Pflanzliche Stoffe überdauern im Boden
Um den unterliegenden Mechanismus besser zu verstehen, führten die Forschenden diverse Boden- und Wurzelanalysen durch. Benzoxazinoid-produzierende Pflanzen reicherten diese Stoffe und deren Abbauprodukte in wurzelnahem Boden an. Zudem konnte in Zusammenarbeit mit der Universität Basel bestätigt werden, das Benzoxazinoide die Gemeinschaft von Bakterien und Pilzen in und auf den Maiswurzeln beeinflusst. Dabei wurden aber die Bodennährstoffe nicht verändert. Die Benoxazinoide erwiesen sich zudem als besonders langlebig im Boden. Wie stark das Weizenwachstum und der Gesamtertrag von den Benzoxazinoiden direkt oder indirekt durch die Mikroorganismen im Boden beeinflusst wird, soll noch genauer untersucht werden.
Die Bodenbeschaffenheit ist entscheidend
Zur Prüfung der Auswirkungen von unterschiedlichen Umweltfaktoren hat das Forschungsteam zusammen mit der Universität Basel und Agroscope in einem weiteren zweijährigen Feldexperiment untersucht, wie sich diese Pflanzen-Boden-Feedbacks durch Benzoxazinoide auf einem heterogeneren Feld verhalten. Die Zusammensetzung der Bodenchemie und der Mikroorganismen auf diesem Feld variierten stark.

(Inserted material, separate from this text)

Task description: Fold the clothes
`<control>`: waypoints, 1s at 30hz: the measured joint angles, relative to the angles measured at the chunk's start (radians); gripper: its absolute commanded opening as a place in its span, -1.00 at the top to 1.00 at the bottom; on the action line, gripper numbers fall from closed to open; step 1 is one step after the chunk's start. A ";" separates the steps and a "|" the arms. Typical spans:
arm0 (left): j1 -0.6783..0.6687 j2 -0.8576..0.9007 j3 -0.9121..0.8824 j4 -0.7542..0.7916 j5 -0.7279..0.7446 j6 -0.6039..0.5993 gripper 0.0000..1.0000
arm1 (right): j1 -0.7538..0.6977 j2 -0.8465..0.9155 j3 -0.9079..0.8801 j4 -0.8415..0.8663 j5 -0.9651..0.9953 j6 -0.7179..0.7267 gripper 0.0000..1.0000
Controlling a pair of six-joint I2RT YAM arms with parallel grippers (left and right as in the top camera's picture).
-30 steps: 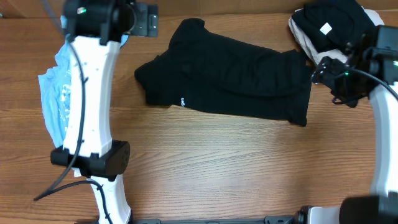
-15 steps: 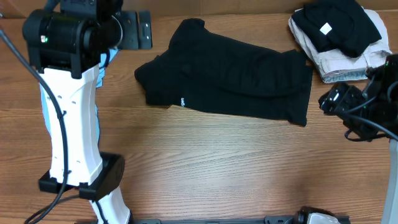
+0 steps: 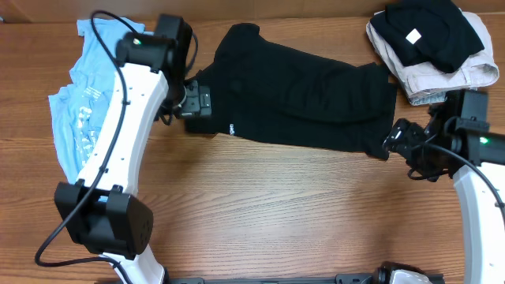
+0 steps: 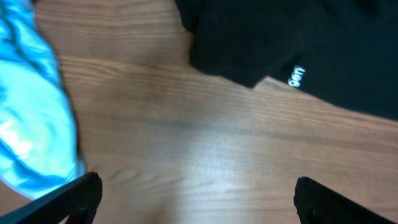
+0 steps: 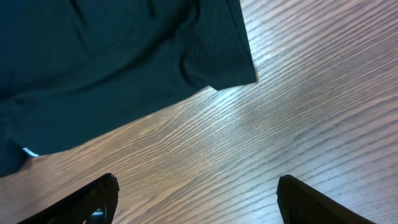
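A black garment point(image 3: 296, 99) lies folded in a long band across the table's far middle, a small white logo point(image 4: 297, 77) near its left lower corner. My left gripper point(image 3: 193, 104) hangs open at the band's left end, over bare wood in the left wrist view point(image 4: 199, 202). My right gripper point(image 3: 402, 150) stands open just off the band's right lower corner point(image 5: 239, 74), nothing between its fingers. A crumpled light blue garment point(image 3: 95, 87) lies at the far left.
A pile of folded clothes point(image 3: 430, 39), black on beige, sits at the back right corner. The wooden table point(image 3: 268, 213) stretches bare toward the front edge.
Both open grippers have drawn back from the black garment toward the front; the left now hangs off its left end, the right off its right lower corner. The garment lies unchanged.
Both grippers were shut on the near corners of the spread black garment. Then they held those corners over its far part, folding it into a band. Then both were open on the cloth, and now they are off it.
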 measured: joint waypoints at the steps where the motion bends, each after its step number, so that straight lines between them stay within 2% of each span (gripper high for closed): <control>1: 0.000 0.000 -0.044 0.046 0.000 -0.004 -1.00 | 0.000 0.000 -0.018 0.016 -0.001 -0.002 -0.70; 5: 0.003 0.000 -0.233 0.253 0.001 -0.008 -1.00 | 0.000 0.000 -0.051 0.047 -0.002 -0.009 -0.71; 10: 0.029 0.001 -0.409 0.434 0.002 -0.003 -1.00 | 0.000 0.000 -0.052 0.069 -0.002 -0.013 -0.71; 16: 0.097 0.001 -0.524 0.675 0.032 0.044 -0.82 | 0.000 0.000 -0.052 0.087 -0.002 -0.013 -0.70; 19: 0.116 0.001 -0.562 0.784 0.069 0.076 -0.79 | 0.000 0.000 -0.052 0.101 -0.002 -0.015 -0.70; 23: 0.111 0.004 -0.608 0.863 0.116 0.096 -0.73 | 0.000 0.000 -0.052 0.102 -0.002 -0.016 -0.70; 27: 0.105 0.006 -0.639 0.907 0.144 0.103 -0.45 | 0.000 0.000 -0.052 0.103 -0.002 -0.015 -0.71; 30: 0.105 0.006 -0.646 0.911 0.149 0.109 -0.03 | 0.000 0.000 -0.052 0.104 -0.002 -0.016 -0.71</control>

Die Forschenden konnten zeigen, dass der Einfluss von Benzoxazinoiden auf das Wachstum und die Resistenz von Weizen von dieser unterschiedlichen Zusammensetzung abhängt. «Ein besseres Verständnis der Auswirkungen der Bodenbeschaffenheit auf Pflanzen-Boden-Feedbacks ist von entscheidender Bedeutung für die künftige Nutzung in der nachhaltigen Landwirtschaft», sagt Valentin Gfeller.